Work task
I'd like every line from the material below that has "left" in it.

Dataset extract
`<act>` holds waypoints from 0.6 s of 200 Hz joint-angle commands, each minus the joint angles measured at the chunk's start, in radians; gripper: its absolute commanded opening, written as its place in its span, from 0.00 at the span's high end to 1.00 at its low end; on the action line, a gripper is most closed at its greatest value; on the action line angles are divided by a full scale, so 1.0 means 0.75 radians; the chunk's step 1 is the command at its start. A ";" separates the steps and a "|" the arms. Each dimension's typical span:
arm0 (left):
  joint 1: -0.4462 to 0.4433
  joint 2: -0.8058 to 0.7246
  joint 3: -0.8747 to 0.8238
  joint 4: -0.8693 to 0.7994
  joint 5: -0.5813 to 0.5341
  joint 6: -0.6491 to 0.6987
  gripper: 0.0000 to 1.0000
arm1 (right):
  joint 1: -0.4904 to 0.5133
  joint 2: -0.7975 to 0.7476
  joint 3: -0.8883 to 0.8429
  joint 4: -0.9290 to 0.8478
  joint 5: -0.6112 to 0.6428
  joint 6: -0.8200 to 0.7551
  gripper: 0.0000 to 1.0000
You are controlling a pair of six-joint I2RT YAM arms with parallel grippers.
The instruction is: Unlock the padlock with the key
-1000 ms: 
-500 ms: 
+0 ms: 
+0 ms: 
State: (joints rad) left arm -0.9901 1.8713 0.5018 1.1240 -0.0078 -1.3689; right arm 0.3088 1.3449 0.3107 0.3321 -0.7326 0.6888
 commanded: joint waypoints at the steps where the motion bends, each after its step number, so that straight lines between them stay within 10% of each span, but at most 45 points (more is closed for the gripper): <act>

Answer box
arm0 (left):
State: (joints rad) left arm -0.9901 1.8713 0.5018 1.1240 -0.0078 -1.3689; right arm 0.3088 1.3449 0.3107 0.3321 -0.7326 0.6888

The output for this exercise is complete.